Ariamnes makue

Scientific classification
- Kingdom: Animalia
- Phylum: Arthropoda
- Subphylum: Chelicerata
- Class: Arachnida
- Order: Araneae
- Infraorder: Araneomorphae
- Family: Theridiidae
- Genus: Ariamnes
- Species: A. makue
- Binomial name: Ariamnes makue R.G. Gillespie & M.A.J. Rivera, 2007

= Ariamnes makue =

- Authority: R.G. Gillespie & M.A.J. Rivera, 2007

Species of spider

Ariamnes makue is a species of spider in the family Theridiidae. Ariamnes makue is only found in Hawaii. The name derives from the Hawaiian word "māku'e", meaning "dark in color".

== Description ==
Ariamnes makue has a long body form, typically a dark brown or black color. The females can grow to be bigger than the males, with males measuring from 5.3-5.7 millimeters (0.21 to 0.22 in) and females measuring from 5.8-6.3 millimeters (0.23 to 0.25 in). Ariamnes makue can be both free-living (non-parasitic) and kleptoparasitic.

== Distribution and habitat ==
They are endemic to the island of Oahu in the Hawaiian Islands.

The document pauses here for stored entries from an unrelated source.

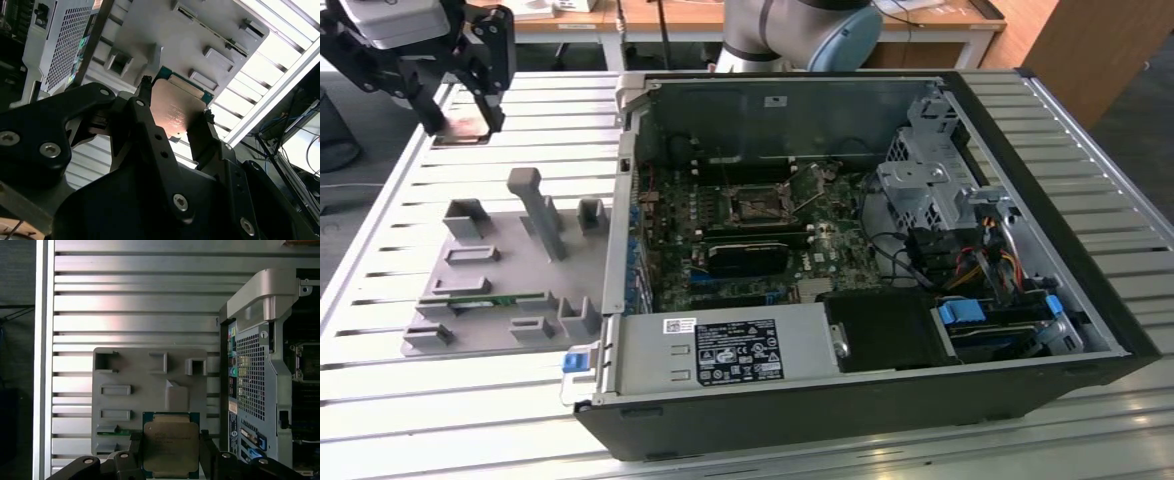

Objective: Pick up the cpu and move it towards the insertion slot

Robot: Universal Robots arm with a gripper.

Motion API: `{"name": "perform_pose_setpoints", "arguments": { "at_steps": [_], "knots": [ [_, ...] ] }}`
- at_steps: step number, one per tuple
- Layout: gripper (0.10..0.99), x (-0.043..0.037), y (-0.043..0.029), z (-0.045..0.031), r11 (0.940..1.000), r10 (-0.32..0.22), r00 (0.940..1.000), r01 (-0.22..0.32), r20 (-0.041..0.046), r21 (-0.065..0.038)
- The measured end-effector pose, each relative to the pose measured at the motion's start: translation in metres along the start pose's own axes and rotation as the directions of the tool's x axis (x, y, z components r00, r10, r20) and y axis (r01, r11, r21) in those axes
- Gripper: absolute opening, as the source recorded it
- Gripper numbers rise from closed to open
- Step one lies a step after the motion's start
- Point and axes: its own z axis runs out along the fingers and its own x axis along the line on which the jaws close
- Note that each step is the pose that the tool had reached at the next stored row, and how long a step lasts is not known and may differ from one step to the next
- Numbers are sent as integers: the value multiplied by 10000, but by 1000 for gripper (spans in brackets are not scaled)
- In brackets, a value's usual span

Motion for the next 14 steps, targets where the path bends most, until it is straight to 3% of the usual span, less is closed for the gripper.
{"name": "perform_pose_setpoints", "arguments": {
  "at_steps": [14],
  "knots": [
    [537,-228,4,2,10000,0,10000,0,-1,1]
  ]
}}
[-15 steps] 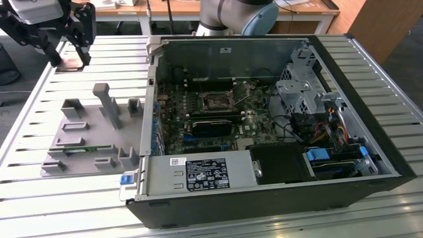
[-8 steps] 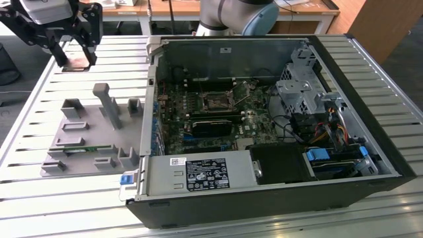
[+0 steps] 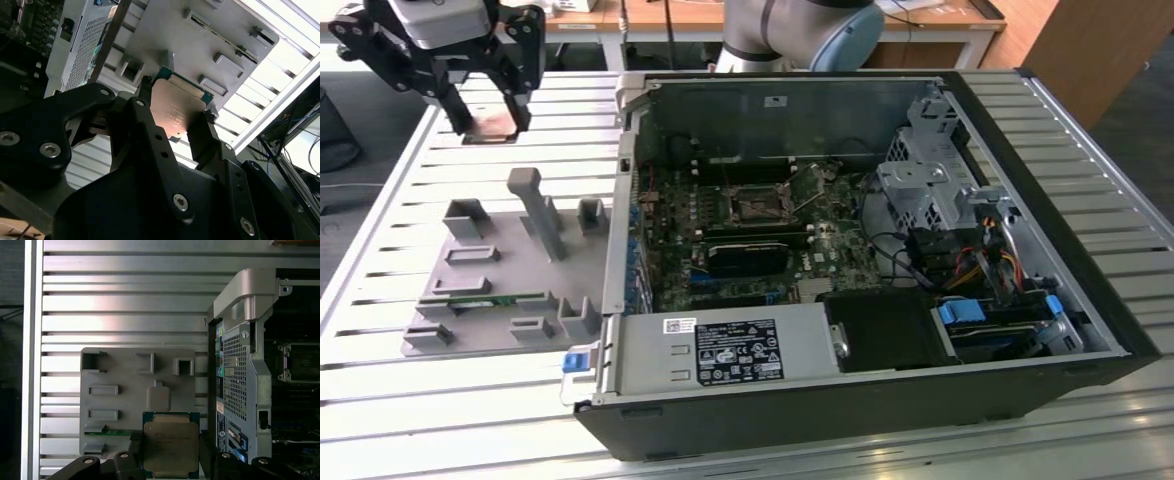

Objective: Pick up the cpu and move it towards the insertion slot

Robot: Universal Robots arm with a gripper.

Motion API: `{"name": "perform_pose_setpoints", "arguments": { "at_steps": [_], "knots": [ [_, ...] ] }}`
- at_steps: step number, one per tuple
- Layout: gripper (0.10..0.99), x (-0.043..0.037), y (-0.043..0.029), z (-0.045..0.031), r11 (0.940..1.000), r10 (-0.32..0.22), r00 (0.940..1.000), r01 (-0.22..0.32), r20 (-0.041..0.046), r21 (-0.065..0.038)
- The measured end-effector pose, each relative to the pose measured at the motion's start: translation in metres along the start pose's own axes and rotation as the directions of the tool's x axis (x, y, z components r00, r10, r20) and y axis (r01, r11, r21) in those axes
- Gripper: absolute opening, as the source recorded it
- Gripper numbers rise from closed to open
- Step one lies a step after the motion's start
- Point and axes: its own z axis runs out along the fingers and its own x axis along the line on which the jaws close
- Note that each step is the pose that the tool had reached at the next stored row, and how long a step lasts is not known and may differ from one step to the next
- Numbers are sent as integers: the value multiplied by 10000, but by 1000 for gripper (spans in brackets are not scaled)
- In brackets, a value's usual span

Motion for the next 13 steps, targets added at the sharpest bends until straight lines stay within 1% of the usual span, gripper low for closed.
{"name": "perform_pose_setpoints", "arguments": {
  "at_steps": [13],
  "knots": [
    [537,-199,7,3,10000,0,10000,0,0,0]
  ]
}}
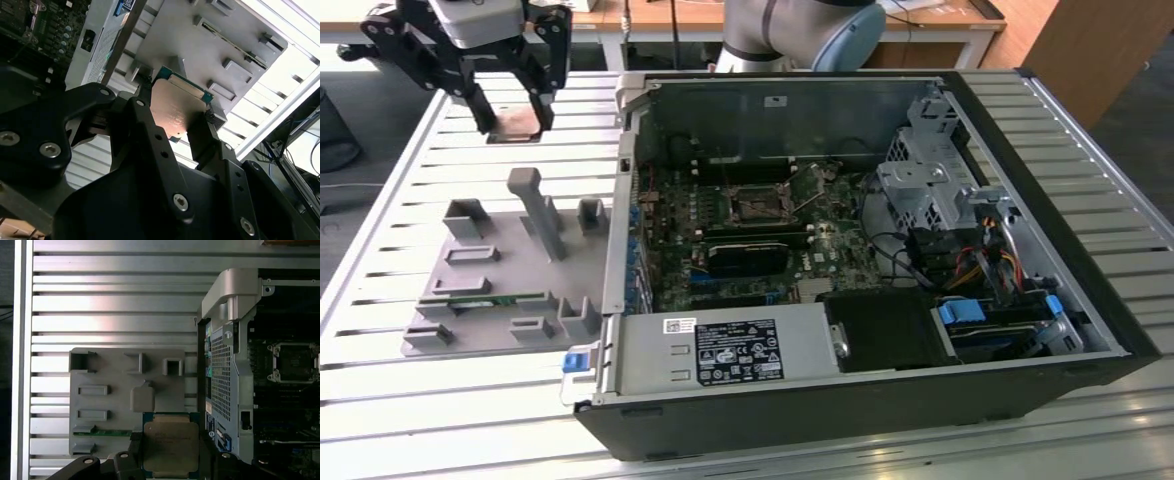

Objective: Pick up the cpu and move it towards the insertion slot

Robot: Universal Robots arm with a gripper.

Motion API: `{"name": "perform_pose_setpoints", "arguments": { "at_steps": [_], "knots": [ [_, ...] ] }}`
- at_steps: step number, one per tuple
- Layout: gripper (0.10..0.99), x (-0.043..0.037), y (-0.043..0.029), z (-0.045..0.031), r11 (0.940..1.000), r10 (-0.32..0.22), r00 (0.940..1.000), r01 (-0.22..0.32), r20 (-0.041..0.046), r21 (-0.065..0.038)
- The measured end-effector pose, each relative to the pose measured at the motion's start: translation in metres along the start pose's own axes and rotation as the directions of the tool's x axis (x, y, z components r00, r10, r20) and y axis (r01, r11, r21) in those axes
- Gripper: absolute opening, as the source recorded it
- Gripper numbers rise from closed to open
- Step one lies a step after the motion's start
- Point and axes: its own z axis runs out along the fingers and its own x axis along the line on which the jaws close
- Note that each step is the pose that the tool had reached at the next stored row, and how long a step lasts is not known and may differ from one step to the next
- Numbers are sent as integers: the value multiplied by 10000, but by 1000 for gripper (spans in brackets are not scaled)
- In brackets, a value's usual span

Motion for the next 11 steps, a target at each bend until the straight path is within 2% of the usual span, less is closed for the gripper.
{"name": "perform_pose_setpoints", "arguments": {
  "at_steps": [11],
  "knots": [
    [537,-137,3,1,10000,0,10000,0,1,0]
  ]
}}
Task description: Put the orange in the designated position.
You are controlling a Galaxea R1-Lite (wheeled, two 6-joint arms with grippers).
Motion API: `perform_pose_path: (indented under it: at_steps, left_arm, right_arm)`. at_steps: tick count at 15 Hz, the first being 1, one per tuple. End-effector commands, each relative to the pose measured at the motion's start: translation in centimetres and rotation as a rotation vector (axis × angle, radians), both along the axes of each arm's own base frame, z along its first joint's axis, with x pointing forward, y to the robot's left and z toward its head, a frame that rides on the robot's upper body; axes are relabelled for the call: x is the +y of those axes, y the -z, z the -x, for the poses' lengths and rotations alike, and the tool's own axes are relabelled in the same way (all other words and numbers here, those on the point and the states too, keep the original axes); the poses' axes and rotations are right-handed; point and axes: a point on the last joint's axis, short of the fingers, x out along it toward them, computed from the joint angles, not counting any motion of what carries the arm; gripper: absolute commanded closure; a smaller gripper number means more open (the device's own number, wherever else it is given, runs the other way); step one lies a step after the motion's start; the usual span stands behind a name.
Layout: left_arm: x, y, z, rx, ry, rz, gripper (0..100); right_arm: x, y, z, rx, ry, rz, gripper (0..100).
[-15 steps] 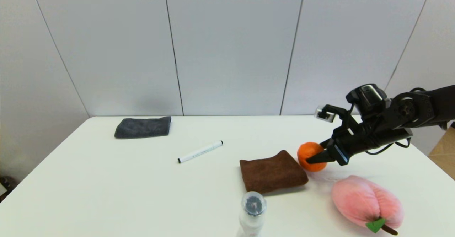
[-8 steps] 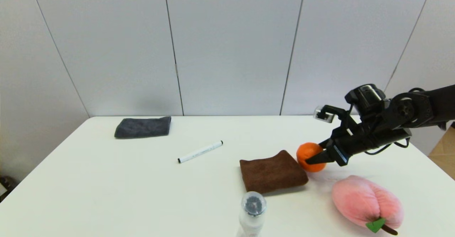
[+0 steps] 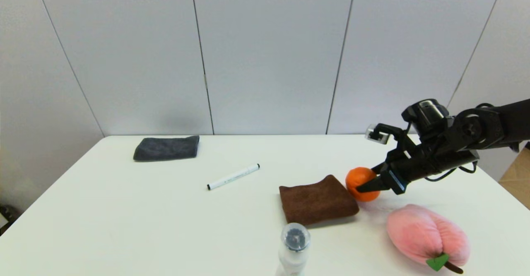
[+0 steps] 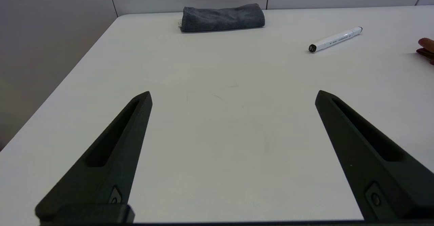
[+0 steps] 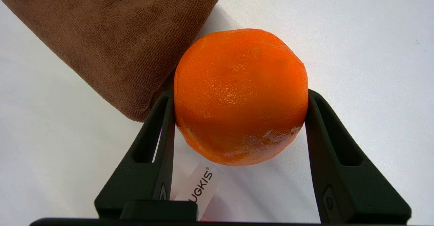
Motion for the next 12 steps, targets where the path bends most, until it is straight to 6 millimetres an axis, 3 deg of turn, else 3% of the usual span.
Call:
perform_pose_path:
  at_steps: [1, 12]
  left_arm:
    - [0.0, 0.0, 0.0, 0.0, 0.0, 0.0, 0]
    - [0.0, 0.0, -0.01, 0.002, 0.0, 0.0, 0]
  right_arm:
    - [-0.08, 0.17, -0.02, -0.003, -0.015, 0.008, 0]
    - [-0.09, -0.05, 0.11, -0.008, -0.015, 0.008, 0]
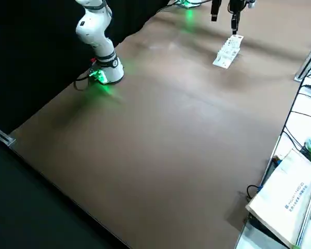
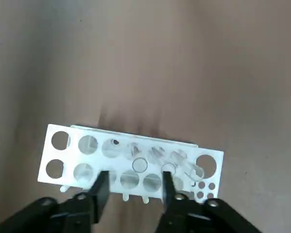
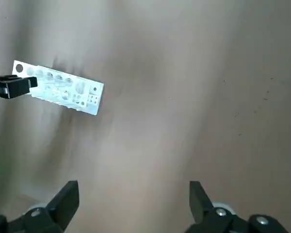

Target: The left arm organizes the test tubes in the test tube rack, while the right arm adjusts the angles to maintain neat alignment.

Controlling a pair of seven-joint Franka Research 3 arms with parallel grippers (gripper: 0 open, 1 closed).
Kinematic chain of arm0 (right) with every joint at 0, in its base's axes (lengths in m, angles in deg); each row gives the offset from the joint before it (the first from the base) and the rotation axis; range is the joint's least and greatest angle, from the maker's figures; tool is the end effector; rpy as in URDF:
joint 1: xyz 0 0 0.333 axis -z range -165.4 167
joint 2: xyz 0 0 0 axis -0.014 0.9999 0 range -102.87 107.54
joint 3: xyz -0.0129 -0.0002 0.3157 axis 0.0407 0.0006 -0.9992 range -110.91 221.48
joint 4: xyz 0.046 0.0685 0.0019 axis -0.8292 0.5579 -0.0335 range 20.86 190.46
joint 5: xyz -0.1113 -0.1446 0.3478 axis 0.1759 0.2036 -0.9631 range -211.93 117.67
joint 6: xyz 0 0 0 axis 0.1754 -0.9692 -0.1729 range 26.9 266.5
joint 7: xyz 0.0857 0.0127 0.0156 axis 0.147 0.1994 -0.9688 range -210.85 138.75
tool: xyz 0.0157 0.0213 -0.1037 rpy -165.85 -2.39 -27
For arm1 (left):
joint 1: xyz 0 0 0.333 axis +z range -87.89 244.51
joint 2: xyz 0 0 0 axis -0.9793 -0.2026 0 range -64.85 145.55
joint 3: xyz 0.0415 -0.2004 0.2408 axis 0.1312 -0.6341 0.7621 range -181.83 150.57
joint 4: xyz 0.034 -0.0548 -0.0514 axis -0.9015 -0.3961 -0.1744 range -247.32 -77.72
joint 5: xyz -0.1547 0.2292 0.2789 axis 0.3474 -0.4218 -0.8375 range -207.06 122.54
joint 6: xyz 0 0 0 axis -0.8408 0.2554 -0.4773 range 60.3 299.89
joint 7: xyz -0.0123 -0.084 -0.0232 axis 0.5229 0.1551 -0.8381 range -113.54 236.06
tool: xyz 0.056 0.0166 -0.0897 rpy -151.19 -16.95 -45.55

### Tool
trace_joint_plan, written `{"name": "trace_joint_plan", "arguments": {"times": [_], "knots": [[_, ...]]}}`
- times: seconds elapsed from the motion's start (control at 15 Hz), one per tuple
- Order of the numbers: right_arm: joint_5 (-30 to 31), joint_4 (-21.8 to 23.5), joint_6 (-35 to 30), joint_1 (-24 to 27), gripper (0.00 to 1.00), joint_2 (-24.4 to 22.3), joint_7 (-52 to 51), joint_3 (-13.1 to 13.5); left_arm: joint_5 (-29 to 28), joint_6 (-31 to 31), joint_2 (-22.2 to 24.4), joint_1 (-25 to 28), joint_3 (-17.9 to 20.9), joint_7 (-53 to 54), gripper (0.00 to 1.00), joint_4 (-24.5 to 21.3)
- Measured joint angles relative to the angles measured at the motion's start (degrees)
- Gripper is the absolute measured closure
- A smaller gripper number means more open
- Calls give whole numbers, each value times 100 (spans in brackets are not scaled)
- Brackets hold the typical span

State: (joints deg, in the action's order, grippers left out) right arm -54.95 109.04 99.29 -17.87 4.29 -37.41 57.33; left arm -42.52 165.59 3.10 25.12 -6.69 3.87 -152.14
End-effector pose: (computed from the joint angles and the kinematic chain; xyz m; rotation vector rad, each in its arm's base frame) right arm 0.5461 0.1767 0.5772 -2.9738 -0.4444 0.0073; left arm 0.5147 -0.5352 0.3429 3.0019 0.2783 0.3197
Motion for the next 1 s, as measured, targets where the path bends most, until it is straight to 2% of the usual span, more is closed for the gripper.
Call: {"name": "trace_joint_plan", "arguments": {"times": [0.2, 0.33, 0.47, 0.67, 0.8, 1.0], "knots": [[-25, 1, 14, -135, 0, 9, -1, -24, -35, 3, 68, 29, 26, 23, 19, 92], [-34, 12, 19, -463, 0, 113, 0, -43, -49, -14, 239, 96, 32, 159, 1, 128], [-34, 14, 256, -928, 0, 336, 208, -66, -57, -295, 538, 295, 36, 398, 0, 151], [-34, 6, 1088, -1568, 0, 740, 1019, -82, -58, -1140, 1096, 705, 33, 1034, 0, 154], [-34, -68, 1413, -1872, 3, 995, 1525, -82, -58, -1628, 1422, 977, 28, 1387, 0, 147], [-34, -388, 1506, -2240, 32, 1420, 2273, -82, -58, -2468, 1853, 1422, 20, 2014, 0, 86]]}}
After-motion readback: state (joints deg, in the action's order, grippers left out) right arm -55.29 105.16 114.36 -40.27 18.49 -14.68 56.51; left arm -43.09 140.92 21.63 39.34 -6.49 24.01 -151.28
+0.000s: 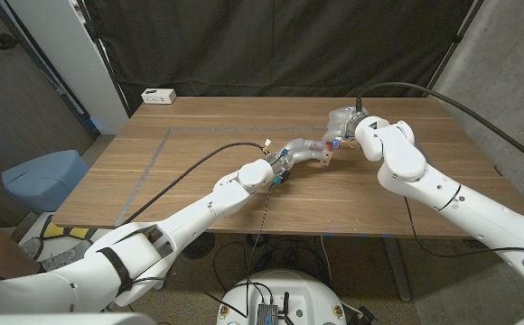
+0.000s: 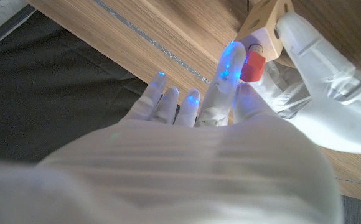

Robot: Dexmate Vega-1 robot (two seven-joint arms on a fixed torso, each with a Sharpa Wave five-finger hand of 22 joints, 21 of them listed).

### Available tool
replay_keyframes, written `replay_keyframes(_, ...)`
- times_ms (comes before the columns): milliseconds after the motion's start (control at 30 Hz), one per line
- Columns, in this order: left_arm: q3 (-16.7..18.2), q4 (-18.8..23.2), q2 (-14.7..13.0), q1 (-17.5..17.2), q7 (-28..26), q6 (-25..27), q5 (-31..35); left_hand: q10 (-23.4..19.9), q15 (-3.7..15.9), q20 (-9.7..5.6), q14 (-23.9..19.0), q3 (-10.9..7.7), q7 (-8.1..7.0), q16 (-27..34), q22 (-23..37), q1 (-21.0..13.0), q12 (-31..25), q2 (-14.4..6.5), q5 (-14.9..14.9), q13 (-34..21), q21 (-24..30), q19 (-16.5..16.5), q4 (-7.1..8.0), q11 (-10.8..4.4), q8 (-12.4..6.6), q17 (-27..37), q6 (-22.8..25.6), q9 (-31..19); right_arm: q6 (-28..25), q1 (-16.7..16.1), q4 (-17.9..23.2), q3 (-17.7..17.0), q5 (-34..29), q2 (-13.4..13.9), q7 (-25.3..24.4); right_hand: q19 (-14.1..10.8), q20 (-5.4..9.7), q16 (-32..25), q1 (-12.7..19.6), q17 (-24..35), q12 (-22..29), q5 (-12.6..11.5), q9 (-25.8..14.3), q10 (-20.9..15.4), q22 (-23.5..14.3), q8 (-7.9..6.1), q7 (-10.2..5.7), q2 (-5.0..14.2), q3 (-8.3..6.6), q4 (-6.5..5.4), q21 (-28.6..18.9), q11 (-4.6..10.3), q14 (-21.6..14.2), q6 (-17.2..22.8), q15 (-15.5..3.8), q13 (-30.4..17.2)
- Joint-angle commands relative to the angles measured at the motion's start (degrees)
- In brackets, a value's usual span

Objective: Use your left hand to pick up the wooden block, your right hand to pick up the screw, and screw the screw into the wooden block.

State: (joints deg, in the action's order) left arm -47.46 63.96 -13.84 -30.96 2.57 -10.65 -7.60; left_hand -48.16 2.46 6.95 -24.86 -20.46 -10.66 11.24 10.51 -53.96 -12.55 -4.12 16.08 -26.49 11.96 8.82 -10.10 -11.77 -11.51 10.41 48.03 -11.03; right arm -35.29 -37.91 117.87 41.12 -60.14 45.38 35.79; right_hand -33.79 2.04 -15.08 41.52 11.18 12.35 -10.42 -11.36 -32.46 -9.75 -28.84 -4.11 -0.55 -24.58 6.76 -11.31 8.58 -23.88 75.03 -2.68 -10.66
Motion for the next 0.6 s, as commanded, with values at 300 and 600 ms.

They have been photographed in Kaala, Oahu. They live in mesic environments, specifically near dead ferns.

== Taxonomy ==
The Ariamnes makue spider is in the genus Ariamnes, part of the family Theridiidae. It is indicated that Ariamnes makue split from Ariamnes uwepa, diversifying their descendants. H. Vanuytven, R. Jocqué, & C. Deeleman-Reinhold suggest Ariamnes makue should be placed in a different genus.